Inside room 208, Ms Hammond sat at a small table, cutting paper with four "friends" - the school's gender-neutral replacement for "boys and girls". The other 20 were playing at various "learning areas" around the room.

Ontario expanded kindergarten from a few hours to the full day in 2010, trying to increase the skills of children entering first grade, and to catch their difficulties earlier.

Ten students in Room 208 have special needs.

One of them is Zainab, who wears her hair up in a pink scrunchie and has just pinched one of her classmates again.

Zainab spoke only Pashto when she arrived two years ago, and not much of that either.

But she no longer needs the special book that Ms Hammond made filled with pictures she could point to when the words failed her.

With the school's recommendation, her hearing was tested last year, revealing that she is deaf in one ear. So Ms Hammond always wears an amplifier around her neck for story time.

Fraser Mustard has a resource team of special education experts who work with each teacher to develop specialised plans for children. They call this the "inclusive model."

"My job I to find out about each child and what I can do to help them move forward," Ms Hammond said.

"I'm sorry," Zainab said quietly, repeating Ms Hammond's words. "Can I have the baby toy?"

Fraser Mustard is a public school, like most in Canada. Here, the public education system is largely seen as the convection oven for multiculturalism - especially important in a city where 46 per cent of residents are immigrants.

The schools are considered good enough quality that even wealthy parents send their children to them.

"You have kids from different cultures, with different levels of income," explained Charles Pascal, the professor at the University of Toronto's Ontario Institute for Studies in Education who developed the province's early learning plan. "That's why later they don't understand homophobia and racism."

Fraser Mustard's back doors lead out onto the yard of the elementary school next door. The view from there is a collage of apartment buildings.

There are more than 30 along Thorncliffe Park Drive, a crescent road that runs less than 1 mile cradling the school.

Some are enormous, spanning three wings and rising more than 20 stories. They were built in the 1950s for the city's elite, with swimming pools and spacious units. There is a leafy ravine below, with views of the city's downtown towers in the distance.

Immigrants began pouring in during the 1970s.
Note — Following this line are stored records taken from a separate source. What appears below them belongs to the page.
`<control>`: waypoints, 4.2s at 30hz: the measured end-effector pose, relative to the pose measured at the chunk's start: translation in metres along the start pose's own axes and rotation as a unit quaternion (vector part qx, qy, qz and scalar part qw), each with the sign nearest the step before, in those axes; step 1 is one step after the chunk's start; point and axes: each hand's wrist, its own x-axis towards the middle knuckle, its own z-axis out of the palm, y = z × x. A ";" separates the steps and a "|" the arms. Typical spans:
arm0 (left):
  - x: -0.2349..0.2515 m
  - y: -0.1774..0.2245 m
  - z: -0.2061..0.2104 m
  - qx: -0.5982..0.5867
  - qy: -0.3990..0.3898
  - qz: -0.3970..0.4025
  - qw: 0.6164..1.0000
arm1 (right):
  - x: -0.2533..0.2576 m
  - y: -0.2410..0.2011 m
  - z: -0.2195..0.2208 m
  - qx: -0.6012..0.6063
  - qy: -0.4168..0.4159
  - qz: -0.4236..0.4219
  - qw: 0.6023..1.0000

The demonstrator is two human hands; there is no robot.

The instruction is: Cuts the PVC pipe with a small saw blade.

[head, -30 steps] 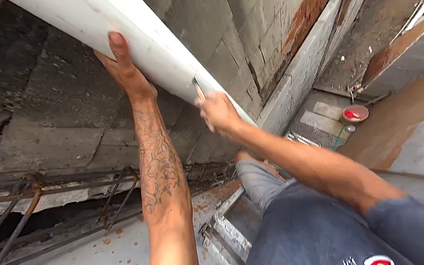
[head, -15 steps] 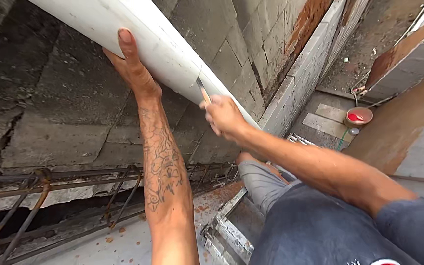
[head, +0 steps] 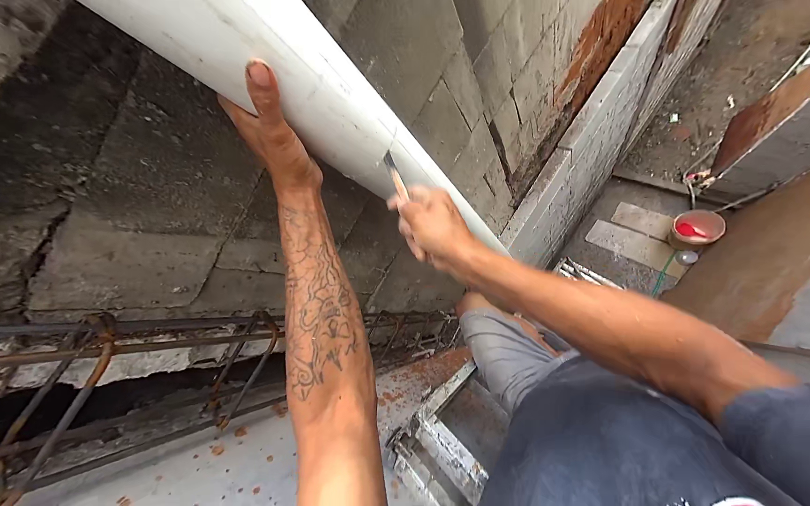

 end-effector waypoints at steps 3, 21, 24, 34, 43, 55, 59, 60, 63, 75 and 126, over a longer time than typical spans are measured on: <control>-0.005 0.002 -0.004 0.002 -0.009 -0.005 1.000 | 0.001 -0.004 0.008 0.016 0.010 0.013 1.000; -0.002 -0.004 0.004 -0.008 0.015 0.011 1.000 | -0.012 0.000 -0.003 0.050 -0.008 0.026 0.998; -0.007 -0.006 0.003 -0.002 0.011 0.005 1.000 | 0.007 -0.007 0.002 0.043 0.002 0.017 0.999; -0.007 -0.002 0.003 -0.013 0.006 0.006 1.000 | -0.005 -0.009 0.002 0.067 -0.004 0.035 0.997; -0.008 -0.004 0.004 -0.008 0.016 0.004 1.000 | -0.014 -0.002 0.000 0.073 -0.009 0.037 0.997; -0.013 -0.007 -0.001 -0.013 0.008 0.000 1.000 | 0.001 -0.006 0.014 0.089 0.010 0.029 0.996; -0.004 -0.008 0.003 -0.011 0.025 0.005 1.000 | -0.008 -0.002 0.007 0.076 -0.006 0.035 0.996; -0.006 -0.009 0.003 -0.008 0.027 0.000 1.000 | 0.001 -0.002 0.008 0.075 -0.001 0.029 0.997; -0.013 -0.005 -0.001 -0.003 0.022 -0.010 1.000 | -0.011 -0.002 0.011 0.085 -0.014 0.025 0.996; -0.012 -0.009 0.003 -0.001 0.039 0.001 0.999 | 0.002 -0.001 0.007 0.059 -0.012 0.032 0.998; -0.011 -0.009 0.008 -0.005 0.037 -0.002 0.999 | -0.007 0.010 0.015 0.103 -0.034 0.022 0.994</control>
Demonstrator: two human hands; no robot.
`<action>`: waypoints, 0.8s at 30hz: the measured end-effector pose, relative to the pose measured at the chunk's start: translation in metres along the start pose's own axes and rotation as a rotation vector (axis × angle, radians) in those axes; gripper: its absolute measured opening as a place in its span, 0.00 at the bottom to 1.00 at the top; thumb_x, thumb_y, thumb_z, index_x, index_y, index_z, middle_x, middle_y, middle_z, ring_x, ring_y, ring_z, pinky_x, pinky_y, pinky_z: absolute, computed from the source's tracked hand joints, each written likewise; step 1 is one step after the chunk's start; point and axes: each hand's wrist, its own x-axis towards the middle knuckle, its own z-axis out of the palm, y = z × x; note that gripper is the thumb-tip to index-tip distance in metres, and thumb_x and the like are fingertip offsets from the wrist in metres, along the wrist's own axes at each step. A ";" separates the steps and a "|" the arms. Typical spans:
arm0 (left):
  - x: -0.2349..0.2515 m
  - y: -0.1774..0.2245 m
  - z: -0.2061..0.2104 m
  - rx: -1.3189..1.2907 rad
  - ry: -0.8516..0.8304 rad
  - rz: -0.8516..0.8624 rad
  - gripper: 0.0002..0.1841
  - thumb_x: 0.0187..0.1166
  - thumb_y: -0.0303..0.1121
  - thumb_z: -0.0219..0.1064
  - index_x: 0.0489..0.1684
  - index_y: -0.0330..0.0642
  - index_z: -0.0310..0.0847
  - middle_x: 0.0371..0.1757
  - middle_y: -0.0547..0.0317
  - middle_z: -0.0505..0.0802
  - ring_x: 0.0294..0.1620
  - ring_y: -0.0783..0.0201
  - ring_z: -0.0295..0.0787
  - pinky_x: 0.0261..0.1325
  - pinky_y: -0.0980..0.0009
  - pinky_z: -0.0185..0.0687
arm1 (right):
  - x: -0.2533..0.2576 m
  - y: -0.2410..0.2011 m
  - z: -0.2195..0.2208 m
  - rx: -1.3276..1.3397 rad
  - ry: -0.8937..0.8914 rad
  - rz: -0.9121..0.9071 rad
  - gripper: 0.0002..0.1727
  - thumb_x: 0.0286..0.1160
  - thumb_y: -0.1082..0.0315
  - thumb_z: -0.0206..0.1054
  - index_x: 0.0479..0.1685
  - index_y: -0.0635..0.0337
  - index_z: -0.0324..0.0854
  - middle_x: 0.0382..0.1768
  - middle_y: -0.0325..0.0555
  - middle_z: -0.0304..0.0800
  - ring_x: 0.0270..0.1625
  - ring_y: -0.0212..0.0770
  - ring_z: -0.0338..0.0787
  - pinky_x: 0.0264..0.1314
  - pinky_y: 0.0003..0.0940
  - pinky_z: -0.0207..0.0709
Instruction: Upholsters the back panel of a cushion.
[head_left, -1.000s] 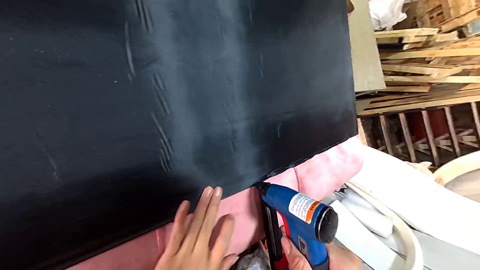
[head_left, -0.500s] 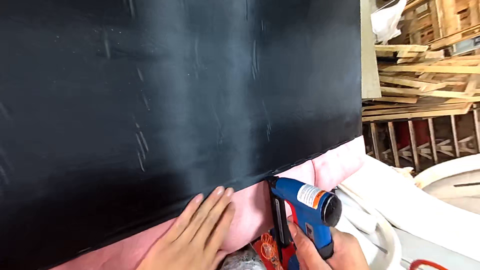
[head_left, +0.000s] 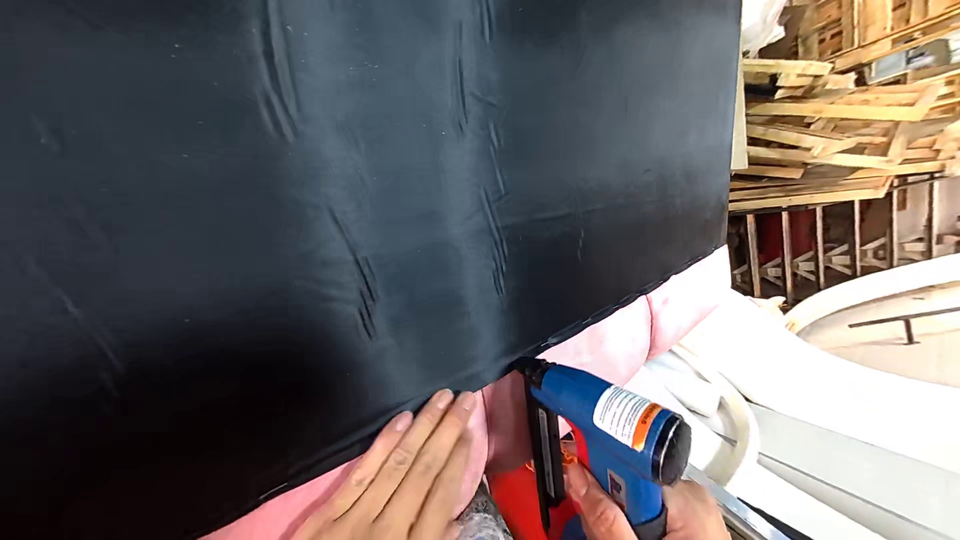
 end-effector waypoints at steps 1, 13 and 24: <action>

In recent years, the area has been transformed into a little South Asia, with a mosque and a large halal grocery store, where women in abayas and niqabs shop for Medina dates and Afghani naan.

More than one-third live below the poverty line, so many double up in the apartments, according to local social workers.
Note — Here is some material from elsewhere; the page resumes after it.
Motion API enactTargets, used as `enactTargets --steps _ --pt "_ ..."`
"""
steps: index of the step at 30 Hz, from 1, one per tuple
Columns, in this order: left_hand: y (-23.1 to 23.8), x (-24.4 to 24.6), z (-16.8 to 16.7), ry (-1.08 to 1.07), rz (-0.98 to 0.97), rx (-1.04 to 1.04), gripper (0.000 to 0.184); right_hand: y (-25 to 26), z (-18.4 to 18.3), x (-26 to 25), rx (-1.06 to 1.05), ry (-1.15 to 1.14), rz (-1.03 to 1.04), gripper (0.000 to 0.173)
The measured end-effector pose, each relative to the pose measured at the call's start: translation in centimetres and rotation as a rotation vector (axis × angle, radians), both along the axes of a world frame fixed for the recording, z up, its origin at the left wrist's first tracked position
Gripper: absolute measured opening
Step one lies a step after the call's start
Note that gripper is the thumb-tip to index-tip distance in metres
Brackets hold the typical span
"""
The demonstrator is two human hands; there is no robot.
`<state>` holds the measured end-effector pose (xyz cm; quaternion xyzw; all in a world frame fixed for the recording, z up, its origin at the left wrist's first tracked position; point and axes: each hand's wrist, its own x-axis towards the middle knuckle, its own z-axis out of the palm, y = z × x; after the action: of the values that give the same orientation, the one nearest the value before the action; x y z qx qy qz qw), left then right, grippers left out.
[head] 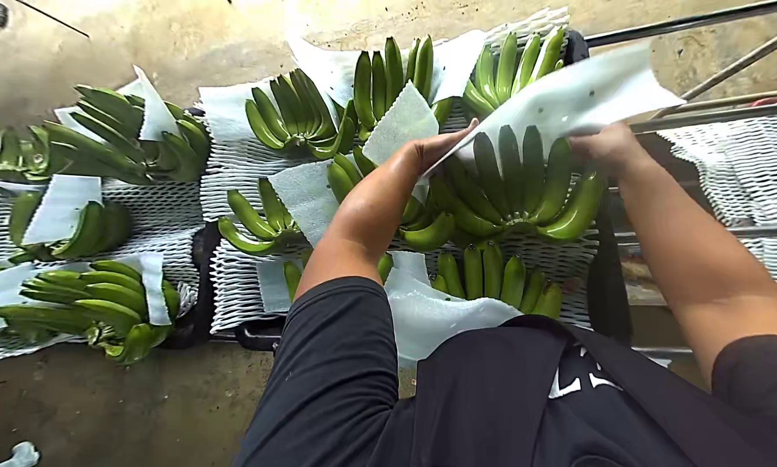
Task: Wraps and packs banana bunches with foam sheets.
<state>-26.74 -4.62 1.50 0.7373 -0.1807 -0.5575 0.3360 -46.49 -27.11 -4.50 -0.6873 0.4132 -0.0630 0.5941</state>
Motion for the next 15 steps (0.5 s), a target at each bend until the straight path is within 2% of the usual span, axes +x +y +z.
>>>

The elevators get so packed after school lets out that some building managers put employees in the lobbies to keep peace and order.

Most children, when they arrive at Fraser Mustard for the first time, stop at the bottom of the stairs, bewildered. They don't know how to climb them.
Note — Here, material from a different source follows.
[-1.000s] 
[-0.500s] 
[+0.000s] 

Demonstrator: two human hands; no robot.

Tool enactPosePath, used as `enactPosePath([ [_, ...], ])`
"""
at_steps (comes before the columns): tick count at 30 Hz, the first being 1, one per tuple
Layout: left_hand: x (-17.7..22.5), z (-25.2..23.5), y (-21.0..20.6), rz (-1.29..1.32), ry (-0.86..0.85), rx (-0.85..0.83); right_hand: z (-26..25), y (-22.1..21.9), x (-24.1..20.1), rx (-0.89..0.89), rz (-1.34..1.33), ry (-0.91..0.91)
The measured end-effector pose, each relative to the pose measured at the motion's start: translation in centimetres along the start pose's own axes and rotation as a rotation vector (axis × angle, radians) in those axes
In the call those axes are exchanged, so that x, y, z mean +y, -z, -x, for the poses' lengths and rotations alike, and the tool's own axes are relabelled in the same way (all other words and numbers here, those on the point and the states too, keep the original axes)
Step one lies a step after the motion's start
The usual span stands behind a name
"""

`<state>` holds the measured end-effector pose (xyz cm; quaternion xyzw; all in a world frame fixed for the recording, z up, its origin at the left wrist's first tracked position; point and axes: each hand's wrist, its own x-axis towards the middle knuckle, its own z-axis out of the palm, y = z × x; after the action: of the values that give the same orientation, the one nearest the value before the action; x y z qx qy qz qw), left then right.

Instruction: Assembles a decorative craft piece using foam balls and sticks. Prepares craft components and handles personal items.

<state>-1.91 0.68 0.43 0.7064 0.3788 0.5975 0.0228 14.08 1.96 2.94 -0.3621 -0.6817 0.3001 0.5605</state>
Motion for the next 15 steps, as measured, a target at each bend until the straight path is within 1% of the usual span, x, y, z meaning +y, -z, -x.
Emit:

In response, the school principal had the staff test the children's gross motor skills. The results were so alarming that she hired two teachers this past year to start a remedial program.

"Many can't jump 2 inches," said Amanda Frederich, standing in the school's skylit, triangular atrium. "They can't walk 6 feet head to toe on a line. They can't skip."

At her feet, three children rolled out on their bellies along stability balls to strengthen their core muscles. One wobbled along a low balance beam.

In the lineup before a row of stairs made out of thick pads stood 6-year-old Valeed, who lives in one of the towers with his mother and four siblings.

He approached the stairs with resigned exhaustion, hopping up each step with two feet, tipping over onto his hands, standing up and pulling up his pants, before doing it again. It looked laborious.

But it was progress. Two months ago, he couldn't hop at all.

"I've been practicing," he said.

Just before the buzzer rang again at 3:20, the students in room 208 sat in their cubbies with their jackets and bags on, and rehearsed for their end-of-year concert.

"We're a rainbow made of children, we're a family singing songs," their voices rose and fell in a civil rights song from the movie "Billy Jack", but tweaked for the school. "There is nothing that can stop us, rainbow love is much too strong."